[PATCH] mm/kfence: fix potential deadlock in reboot notifier

Breno Leitao posted 1 patch 3 weeks, 1 day ago
mm/kfence/core.c | 17 ++++++++++++-----
1 file changed, 12 insertions(+), 5 deletions(-)
[PATCH] mm/kfence: fix potential deadlock in reboot notifier
Posted by Breno Leitao 3 weeks, 1 day ago
The reboot notifier callback can deadlock when calling
cancel_delayed_work_sync() if toggle_allocation_gate() is blocked
in wait_event_idle() waiting for allocations, that might not happen on
shutdown path.

The issue is that cancel_delayed_work_sync() waits for the work to
complete, but the work is waiting for kfence_allocation_gate > 0
which requires allocations to happen (each allocation is increated by 1)
- allocations that may have stopped during shutdown.

Fix this by:
1. Using cancel_delayed_work() (non-sync) to avoid blocking.
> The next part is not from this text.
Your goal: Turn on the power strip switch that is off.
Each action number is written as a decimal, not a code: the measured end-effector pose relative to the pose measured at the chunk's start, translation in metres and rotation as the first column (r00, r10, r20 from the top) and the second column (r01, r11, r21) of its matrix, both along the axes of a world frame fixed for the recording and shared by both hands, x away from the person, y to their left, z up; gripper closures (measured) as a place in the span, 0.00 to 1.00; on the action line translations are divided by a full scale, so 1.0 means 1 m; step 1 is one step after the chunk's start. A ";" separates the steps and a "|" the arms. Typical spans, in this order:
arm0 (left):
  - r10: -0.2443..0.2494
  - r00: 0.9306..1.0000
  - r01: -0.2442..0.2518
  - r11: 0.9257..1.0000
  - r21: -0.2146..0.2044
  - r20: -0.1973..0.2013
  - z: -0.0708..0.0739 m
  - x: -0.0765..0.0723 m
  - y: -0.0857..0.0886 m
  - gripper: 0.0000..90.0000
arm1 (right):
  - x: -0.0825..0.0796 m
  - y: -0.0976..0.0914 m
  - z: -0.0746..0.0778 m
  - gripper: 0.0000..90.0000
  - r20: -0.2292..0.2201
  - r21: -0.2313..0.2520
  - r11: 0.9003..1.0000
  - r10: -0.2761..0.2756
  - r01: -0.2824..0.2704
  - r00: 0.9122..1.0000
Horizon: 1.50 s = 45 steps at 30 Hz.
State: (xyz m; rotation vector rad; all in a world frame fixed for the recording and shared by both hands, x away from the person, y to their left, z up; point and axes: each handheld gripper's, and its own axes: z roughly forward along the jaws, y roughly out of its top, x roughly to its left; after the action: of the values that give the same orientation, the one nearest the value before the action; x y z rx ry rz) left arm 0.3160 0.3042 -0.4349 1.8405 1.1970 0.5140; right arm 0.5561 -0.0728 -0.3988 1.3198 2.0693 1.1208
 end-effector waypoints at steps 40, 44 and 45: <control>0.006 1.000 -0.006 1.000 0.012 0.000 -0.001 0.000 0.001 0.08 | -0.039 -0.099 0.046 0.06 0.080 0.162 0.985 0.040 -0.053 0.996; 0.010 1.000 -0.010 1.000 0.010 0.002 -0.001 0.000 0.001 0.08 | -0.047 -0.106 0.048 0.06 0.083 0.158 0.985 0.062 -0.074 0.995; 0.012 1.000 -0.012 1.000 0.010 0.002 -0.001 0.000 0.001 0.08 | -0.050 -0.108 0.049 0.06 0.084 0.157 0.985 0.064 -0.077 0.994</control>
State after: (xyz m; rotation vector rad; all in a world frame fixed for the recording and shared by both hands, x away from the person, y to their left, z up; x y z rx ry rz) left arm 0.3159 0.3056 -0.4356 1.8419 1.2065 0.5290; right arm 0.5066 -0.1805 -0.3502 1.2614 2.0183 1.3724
Now the
   callback succeeds and return.
2. Adding wake_up() to unblock any waiting toggle_allocation_gate()
3. Adding !kfence_enabled to the wait condition so the wake succeeds

The static_branch_disable() IPI will still execute after the wake,
but at this early point in shutdown (reboot notifier runs with
INT_MAX priority), the system is still functional and CPUs can
respond to IPIs.

Reported-by: Chris Mason <clm@meta.com>
Closes: https://lore.kernel.org/all/20260113140234.677117-1-clm@meta.com/
Fixes: ce2bba89566b ("mm/kfence: add reboot notifier to disable KFENCE on shutdown")
Signed-off-by: Breno Leitao <leitao@debian.org>
---
 mm/kfence/core.c | 17 ++++++++++++-----
 1 file changed, 12 insertions(+), 5 deletions(-)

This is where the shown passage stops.